(DATA RECORDS Opens)
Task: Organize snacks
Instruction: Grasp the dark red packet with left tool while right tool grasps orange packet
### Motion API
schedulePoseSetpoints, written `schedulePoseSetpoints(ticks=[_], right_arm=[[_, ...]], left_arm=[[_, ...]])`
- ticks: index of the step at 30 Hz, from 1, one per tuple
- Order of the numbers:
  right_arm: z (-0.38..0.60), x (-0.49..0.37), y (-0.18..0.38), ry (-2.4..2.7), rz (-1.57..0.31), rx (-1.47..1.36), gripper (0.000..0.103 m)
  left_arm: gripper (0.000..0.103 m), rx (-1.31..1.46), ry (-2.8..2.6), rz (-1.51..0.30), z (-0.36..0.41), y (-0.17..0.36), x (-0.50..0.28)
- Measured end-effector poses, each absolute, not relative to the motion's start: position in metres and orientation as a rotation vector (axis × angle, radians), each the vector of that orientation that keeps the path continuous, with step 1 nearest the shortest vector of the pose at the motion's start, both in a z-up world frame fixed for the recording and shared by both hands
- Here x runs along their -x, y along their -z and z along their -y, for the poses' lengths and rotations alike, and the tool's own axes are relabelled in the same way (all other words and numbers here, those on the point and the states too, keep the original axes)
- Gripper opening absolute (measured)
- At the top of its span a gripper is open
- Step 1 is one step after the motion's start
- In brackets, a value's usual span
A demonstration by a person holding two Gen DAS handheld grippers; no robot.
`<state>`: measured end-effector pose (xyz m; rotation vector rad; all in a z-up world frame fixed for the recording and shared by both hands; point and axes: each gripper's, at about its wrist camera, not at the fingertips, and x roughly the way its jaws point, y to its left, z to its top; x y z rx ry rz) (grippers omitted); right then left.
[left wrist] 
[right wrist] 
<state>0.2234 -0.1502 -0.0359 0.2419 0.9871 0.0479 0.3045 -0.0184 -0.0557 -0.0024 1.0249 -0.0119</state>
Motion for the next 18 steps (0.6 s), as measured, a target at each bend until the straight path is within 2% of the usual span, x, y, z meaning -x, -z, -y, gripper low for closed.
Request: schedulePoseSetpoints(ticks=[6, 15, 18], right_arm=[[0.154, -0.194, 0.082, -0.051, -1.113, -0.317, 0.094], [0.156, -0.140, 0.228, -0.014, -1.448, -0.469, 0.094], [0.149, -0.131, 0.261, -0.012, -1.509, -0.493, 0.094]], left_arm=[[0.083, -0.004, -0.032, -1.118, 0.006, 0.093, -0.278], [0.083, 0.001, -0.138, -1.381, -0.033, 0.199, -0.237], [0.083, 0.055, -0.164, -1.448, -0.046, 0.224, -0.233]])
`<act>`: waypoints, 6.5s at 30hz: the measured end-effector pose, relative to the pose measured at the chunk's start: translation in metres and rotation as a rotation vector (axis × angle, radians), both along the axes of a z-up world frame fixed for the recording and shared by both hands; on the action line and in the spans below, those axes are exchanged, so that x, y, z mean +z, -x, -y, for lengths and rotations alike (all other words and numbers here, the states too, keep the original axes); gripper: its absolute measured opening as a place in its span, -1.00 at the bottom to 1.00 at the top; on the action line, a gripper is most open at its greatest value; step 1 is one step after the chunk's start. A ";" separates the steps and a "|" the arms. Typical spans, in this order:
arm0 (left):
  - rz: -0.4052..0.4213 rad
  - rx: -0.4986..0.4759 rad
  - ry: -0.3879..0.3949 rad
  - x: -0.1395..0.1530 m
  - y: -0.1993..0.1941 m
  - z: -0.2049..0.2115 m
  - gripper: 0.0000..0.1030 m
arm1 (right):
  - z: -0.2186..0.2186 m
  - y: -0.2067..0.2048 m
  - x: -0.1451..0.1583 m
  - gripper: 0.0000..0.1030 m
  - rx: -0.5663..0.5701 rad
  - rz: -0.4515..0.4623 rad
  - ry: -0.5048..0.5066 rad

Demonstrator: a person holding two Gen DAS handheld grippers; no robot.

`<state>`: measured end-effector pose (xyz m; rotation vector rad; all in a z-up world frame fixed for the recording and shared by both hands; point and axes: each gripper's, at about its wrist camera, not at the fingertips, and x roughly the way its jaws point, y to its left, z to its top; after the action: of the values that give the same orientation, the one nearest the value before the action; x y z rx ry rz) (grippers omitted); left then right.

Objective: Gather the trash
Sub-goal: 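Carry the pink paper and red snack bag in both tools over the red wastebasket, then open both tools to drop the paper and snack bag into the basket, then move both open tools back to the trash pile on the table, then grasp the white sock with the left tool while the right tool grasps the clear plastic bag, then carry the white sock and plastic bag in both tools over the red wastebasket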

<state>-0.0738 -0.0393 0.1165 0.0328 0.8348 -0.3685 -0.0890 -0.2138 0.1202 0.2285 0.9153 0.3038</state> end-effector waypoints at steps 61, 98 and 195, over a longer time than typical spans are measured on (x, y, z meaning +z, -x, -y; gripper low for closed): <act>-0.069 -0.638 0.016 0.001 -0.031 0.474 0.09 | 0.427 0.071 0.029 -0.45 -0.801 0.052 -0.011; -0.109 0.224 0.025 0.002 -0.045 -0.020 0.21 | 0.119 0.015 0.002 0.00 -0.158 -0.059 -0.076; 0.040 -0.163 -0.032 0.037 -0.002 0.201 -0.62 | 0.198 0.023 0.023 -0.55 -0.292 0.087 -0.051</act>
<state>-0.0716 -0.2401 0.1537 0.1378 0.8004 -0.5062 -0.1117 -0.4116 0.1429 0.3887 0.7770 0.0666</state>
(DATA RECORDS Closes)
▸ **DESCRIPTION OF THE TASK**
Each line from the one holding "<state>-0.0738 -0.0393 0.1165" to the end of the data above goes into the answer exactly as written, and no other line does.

▸ **SOLUTION FOR THIS PROBLEM**
<state>-0.0738 -0.0393 0.1165 0.0328 0.8348 -0.3685 -0.0890 -0.2138 0.1202 0.2285 0.9153 0.3038</state> end-effector waypoints at steps 61, 98 and 195, over a longer time than typical spans are measured on (x, y, z meaning +z, -x, -y; gripper low for closed): <act>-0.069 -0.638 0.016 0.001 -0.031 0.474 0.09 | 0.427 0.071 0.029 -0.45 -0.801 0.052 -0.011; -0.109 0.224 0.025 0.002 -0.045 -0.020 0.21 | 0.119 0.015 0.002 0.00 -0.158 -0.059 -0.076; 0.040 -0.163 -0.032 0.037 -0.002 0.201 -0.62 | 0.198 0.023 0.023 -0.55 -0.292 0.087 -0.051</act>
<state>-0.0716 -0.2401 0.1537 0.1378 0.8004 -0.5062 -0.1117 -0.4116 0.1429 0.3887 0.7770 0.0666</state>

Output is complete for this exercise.